Aqui em casa, depois que as crianças ultrapassaram aquele limite de idade em que conseguem antever minimamente as consequências das suas escolhas, a lei é deixar o baile seguir até que seja preciso intervir para socorrer alguém – e, na maioria das vezes, nem precisa.

Claro que, com isso, ninguém bota a vida de ninguém em risco. Óbvio. Mantendo as circunstâncias de temperatura e clima sempre estáveis, o nosso circo – bate na madeira – nunca pegou fogo. Produziu, no máximo, uma ou duas simples faíscas.

A filosofia do “soltar” faz, para mim, parte do que compreendo como uma das tarefas mais difíceis e essenciais do ser mãe. Assistir a cria de uma distância segura, sem interferir, exige mais que desprendimento: é preciso segurança, maturidade, altruísmo, bem como uma boa dose de fé e, por vezes, um modelo bacana de camisa-de-força.

Que mãe não sofre para não ceder aos ímpetos de segurar o banco da bicicleta para sempre, até que a Terra acabe, enquanto o filho aprende a pedalar sem rodinhas? Qual de nós não chora secretamente quando é preciso deixar um bebê tão novinho na creche, já que alguém aqui tem que trabalhar?

Conheci, uma vez, a mãe de uma coleguinha de classe que não permitia que a menina fosse aos passeios programados pela escola. Morria só de pensar que o ônibus tombasse e matasse todos os alunos. Por dentro, eu sentia o mesmo que ela. Mas preferia acreditar que, se fosse para um acidente acontecer, ele se daria de qualquer maneira conosco em um carro, ou voltando a pé da feira, mesmo que fosse na esquina de casa.

No caso da festa do pijama e do convidado esquecido, era importante que o anfitrião compreendesse que na vida há dois tipos de pessoas – aquelas que fazem cagadas e se imobilizam, lamentando o próprio erro, e aquelas que fazem cagadas e correm logo em seguida para solucioná-las. A vida, filho, repeti, é esta mesmo, cheia de tropeços, e crescer envolve presumir que nossos remendos são os que melhor poderíamos ter escolhido.

Ele vai completar nove anos, e foi posto diante do desafio de resolver a armadilha em que ele mesmo havia se colocado. E não há verbetes suficientes em dicionário nenhum que definam o orgulho que senti ao vê-lo desatar o nó e seguir em frente. Serão cinco crianças, neste fim de semana. A casa, provavelmente, vai ruir com tudo dentro, incluindo os brigadeiros e o bolo Floresta Negra. E nós, responsáveis pelo aniversariante, não poderíamos estar mais felizes com o caos que está por vir.

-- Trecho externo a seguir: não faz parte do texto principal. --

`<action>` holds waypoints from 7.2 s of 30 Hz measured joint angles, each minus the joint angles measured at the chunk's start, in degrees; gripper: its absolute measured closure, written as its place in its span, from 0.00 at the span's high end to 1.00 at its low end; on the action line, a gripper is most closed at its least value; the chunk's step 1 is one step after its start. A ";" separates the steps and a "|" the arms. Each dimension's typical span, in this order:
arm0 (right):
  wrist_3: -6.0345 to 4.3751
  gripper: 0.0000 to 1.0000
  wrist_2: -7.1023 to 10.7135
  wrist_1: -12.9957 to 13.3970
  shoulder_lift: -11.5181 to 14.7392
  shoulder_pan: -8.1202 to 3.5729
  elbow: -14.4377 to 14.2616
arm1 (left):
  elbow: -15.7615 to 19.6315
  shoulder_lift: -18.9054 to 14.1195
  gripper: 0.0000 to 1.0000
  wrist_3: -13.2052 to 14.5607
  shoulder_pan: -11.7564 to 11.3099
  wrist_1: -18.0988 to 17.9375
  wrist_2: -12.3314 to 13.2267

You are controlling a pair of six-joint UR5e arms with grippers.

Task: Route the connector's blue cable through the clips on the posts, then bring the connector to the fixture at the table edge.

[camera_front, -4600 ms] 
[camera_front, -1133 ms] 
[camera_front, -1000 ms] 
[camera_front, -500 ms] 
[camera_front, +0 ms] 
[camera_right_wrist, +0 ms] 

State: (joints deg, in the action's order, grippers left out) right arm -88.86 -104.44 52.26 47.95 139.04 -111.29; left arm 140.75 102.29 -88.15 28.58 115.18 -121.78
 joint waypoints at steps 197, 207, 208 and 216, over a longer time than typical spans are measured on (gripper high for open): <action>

Ser mãe, pelo que vejo, é resumidamente confiar. Confiar, sobretudo, em si mesma e nas escolhas que fazemos ao longo desta infinita jornada. É confiar nos nossos filhos e na capacidade que eles devem ter de sobreviver até os cem anos, quiçá 150. Ser mãe é, por fim, confiar no poder do universo, e na certeza de que ele nos será leve e afável enquanto nos for permitido.